My father was physically away more than he was around. Given our globalized economy (in fact, last year business travel was predicted to increase as the global economy improved), there’s no indication that traveling for work will slow in our increasingly connected world.
On the other hand, the negative effects of a growing up with a parent that’s away a lot are well documented. Children with active, present fathers are more likely to be emotionally stable and educationally successful. Meanwhile, having a father who’s absent or not around much has a big impact, especially on boys: it’s linked to aggressive behavior and higher levels of delinquency.
This isn’t a new phenomenon—but technology has made a huge, positive impact on the problem. A 2001 study of workers at the World Bank Group, who have to travel frequently, found that travel contributed to a high amount of stress for both workers and their spouses. This study focused on international travel during 1999, before email, cell phones, and video chatting became prevalent. When questioned about the hardest part of having a frequently traveling parent, “[b]y far the most frequent responses” from children concerned the lack of daily contact.
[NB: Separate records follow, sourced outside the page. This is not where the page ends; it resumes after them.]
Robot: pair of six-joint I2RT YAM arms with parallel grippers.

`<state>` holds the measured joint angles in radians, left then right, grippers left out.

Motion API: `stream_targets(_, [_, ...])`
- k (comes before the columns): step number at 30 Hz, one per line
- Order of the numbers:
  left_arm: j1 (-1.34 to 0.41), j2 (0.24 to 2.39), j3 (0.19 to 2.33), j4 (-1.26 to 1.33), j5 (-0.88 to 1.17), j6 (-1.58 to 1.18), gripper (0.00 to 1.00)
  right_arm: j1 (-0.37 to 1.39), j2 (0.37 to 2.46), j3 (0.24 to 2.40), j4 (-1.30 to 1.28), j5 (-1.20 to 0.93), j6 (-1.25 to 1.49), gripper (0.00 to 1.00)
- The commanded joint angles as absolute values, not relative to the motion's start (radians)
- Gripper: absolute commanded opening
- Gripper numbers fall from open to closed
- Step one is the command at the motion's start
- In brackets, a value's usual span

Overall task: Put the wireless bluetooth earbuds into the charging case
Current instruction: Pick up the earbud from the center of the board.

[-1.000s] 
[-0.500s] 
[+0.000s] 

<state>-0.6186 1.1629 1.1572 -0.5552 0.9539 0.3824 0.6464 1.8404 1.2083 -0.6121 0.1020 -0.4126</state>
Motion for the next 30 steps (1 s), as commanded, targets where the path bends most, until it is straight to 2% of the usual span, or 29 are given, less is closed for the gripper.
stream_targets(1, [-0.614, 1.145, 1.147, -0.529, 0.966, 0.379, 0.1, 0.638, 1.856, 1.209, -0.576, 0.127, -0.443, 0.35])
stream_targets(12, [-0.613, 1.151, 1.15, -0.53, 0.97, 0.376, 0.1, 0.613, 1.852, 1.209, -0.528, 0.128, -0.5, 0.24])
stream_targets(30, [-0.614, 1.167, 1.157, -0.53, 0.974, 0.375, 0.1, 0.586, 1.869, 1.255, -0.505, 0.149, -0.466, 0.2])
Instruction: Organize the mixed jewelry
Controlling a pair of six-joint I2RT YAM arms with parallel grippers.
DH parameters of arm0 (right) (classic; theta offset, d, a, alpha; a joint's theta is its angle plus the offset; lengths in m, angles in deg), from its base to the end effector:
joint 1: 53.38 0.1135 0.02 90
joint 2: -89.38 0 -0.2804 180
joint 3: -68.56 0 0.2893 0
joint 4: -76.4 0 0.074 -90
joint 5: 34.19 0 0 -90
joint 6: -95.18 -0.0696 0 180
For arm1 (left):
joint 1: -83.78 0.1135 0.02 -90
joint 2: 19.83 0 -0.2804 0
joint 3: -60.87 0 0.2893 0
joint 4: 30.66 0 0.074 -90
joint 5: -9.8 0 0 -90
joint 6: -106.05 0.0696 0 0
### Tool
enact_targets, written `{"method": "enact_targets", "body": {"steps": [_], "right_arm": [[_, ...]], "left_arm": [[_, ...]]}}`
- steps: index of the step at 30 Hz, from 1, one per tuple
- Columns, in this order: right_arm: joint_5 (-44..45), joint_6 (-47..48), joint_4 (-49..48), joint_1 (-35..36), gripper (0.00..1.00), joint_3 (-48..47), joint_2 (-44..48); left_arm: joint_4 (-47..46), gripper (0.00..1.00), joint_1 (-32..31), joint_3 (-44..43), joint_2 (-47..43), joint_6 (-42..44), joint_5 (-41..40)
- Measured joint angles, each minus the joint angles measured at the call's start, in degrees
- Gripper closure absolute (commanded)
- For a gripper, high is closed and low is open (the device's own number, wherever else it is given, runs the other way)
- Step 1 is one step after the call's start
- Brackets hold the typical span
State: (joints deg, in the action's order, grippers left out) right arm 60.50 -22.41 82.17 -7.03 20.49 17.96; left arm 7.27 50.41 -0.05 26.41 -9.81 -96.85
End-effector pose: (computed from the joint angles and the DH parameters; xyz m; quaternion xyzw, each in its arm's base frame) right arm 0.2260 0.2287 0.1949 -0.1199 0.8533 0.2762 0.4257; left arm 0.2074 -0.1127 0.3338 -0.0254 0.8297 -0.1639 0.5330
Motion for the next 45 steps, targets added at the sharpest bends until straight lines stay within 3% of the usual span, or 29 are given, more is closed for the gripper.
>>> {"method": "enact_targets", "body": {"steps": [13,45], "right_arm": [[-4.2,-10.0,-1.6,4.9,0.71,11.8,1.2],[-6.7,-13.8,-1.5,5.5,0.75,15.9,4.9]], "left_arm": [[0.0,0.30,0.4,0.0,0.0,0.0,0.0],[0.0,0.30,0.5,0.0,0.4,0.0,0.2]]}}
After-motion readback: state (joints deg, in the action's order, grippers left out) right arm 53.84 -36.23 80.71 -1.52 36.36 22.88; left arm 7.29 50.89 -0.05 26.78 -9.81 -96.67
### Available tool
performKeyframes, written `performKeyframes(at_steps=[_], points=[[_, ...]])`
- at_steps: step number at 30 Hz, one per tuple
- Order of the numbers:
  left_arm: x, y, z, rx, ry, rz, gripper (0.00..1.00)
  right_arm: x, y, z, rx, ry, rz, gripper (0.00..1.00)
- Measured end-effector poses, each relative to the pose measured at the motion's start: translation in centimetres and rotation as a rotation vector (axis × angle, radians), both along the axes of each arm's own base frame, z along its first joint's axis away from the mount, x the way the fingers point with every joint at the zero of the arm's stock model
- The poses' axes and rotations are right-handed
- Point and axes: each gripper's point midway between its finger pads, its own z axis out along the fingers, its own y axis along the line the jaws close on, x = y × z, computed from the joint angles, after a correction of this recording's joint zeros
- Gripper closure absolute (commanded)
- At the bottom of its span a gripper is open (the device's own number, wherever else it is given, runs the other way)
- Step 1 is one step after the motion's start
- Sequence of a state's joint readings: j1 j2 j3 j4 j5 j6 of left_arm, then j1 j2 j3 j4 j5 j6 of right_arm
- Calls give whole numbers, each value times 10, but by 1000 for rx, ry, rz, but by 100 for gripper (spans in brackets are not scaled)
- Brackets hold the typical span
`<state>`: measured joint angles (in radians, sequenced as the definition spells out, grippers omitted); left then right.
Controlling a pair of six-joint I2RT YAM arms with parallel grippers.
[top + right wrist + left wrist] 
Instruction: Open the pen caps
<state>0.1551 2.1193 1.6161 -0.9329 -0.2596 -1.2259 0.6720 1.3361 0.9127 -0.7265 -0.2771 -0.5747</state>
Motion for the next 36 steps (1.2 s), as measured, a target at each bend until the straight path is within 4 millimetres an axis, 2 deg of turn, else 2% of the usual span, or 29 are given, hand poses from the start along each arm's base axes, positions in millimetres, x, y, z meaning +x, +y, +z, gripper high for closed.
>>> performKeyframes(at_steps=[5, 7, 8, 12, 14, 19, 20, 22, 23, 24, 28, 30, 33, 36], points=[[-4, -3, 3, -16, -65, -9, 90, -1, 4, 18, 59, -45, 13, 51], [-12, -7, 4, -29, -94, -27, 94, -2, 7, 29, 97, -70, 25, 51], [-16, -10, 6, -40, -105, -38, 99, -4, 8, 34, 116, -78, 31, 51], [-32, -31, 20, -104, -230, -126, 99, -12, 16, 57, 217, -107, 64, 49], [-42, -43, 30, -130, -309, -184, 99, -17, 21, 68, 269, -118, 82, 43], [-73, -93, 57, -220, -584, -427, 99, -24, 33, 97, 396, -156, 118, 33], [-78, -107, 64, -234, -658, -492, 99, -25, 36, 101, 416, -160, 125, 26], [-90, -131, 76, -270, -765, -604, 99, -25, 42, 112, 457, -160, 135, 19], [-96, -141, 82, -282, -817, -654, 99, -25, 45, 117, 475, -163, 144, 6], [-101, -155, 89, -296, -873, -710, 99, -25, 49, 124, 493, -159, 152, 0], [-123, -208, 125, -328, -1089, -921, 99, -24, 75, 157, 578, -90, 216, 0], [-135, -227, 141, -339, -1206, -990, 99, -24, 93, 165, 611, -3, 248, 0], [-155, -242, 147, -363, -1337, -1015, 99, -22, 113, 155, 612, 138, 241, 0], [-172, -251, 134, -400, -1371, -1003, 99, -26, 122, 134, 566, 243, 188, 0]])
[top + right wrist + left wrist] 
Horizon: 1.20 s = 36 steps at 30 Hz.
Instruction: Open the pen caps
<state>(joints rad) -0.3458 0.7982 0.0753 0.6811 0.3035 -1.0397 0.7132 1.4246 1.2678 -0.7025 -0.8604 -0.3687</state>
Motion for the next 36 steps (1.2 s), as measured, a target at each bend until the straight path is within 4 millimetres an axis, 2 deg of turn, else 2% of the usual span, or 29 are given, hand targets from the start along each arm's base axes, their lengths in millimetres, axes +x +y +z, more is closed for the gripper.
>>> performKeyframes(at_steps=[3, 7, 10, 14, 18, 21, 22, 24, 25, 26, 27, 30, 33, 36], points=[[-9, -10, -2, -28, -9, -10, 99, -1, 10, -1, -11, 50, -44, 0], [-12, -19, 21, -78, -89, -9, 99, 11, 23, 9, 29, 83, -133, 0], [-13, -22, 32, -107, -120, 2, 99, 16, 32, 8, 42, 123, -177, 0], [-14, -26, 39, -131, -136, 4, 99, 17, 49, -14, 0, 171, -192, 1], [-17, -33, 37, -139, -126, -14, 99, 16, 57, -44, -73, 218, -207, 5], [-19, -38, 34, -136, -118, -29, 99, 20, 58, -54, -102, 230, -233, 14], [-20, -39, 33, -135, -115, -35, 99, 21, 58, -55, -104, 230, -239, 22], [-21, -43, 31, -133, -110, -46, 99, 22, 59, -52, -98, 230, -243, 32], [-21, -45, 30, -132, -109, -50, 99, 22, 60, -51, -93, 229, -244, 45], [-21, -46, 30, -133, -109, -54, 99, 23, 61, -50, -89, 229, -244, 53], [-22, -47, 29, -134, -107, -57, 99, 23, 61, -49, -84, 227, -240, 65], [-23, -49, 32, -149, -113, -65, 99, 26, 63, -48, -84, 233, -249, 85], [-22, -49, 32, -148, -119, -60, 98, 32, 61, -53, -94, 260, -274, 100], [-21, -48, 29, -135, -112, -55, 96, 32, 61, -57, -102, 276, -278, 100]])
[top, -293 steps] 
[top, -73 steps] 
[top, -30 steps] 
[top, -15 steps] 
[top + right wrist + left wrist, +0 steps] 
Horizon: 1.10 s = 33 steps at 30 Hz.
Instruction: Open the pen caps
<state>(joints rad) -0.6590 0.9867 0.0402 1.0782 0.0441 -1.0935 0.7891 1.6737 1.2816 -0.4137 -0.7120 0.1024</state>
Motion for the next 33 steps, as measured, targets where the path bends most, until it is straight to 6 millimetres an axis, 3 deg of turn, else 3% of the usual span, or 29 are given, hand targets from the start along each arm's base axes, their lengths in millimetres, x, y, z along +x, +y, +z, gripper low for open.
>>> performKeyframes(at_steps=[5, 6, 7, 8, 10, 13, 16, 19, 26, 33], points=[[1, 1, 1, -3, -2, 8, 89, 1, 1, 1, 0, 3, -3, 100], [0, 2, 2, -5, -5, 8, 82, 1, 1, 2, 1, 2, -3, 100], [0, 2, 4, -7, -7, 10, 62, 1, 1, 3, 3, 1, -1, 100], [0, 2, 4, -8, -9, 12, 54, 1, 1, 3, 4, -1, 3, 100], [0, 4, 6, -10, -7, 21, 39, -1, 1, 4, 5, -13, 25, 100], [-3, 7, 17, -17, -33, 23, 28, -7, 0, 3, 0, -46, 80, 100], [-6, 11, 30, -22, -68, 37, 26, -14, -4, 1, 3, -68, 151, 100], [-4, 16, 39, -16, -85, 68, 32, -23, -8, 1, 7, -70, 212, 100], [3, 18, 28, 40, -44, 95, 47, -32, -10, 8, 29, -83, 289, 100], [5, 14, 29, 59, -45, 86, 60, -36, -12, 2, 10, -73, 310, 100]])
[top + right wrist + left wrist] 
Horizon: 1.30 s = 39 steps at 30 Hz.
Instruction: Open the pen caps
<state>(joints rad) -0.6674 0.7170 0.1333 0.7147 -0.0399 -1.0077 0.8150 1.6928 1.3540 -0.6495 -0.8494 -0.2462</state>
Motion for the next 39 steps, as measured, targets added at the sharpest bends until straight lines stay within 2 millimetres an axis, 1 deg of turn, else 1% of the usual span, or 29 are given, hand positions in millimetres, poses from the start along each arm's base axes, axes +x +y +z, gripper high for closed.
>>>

However, at a time when I may have begun to resent my father for being away so much, we became closer. We sent emails constantly—mostly one-liners as I pestered him with questions and he dutifully answered, all signed with his official “Best regards, George.”
Then there were BlackBerrys, with free international BBM and a camera to boot. I’d open my email and find envy-inspiring pictures of wherever in the world my dad was—his perspective, curated.
The book Mobile Technology for Children, edited by Allison Druin, looked into how technology effects parent-child relationships. Druin’s work proved that those cheesy tech commercials are right: used properly, technology bridges distance.
The most important factors of distanced communication are immediacy, regularity, and reciprocity. Fathers don’t have to maintain an exhaustive phone schedule to keep up a relationship with their children; they just have to show up, and do so regularly. Because my dad took the time to send pictures and messages, I knew he still cared about me, no matter how far from home he was at any given time. A pixilated picture with a one-sentence description was often enough.
As Barry Wellman found, digital interactions aren’t replacing face-to-face contact—they’re simply “increasing the overall volume of contact.” An unintended, and welcome, side effect is that these tools of communication also help even the least verbose father express himself, even if it’s through curated images and not words.
The effect that technology has had on long-distance parenting is revolutionary. Druin repeatedly points to real-time interactions as the key to making technology work for you. In fact, if children were unable to share something in the moment—like an image—they were less likely to share the experience at all. Real-time sharing serves as a reassurance as well as an emotional connector. I should know—I’m a proud child of it.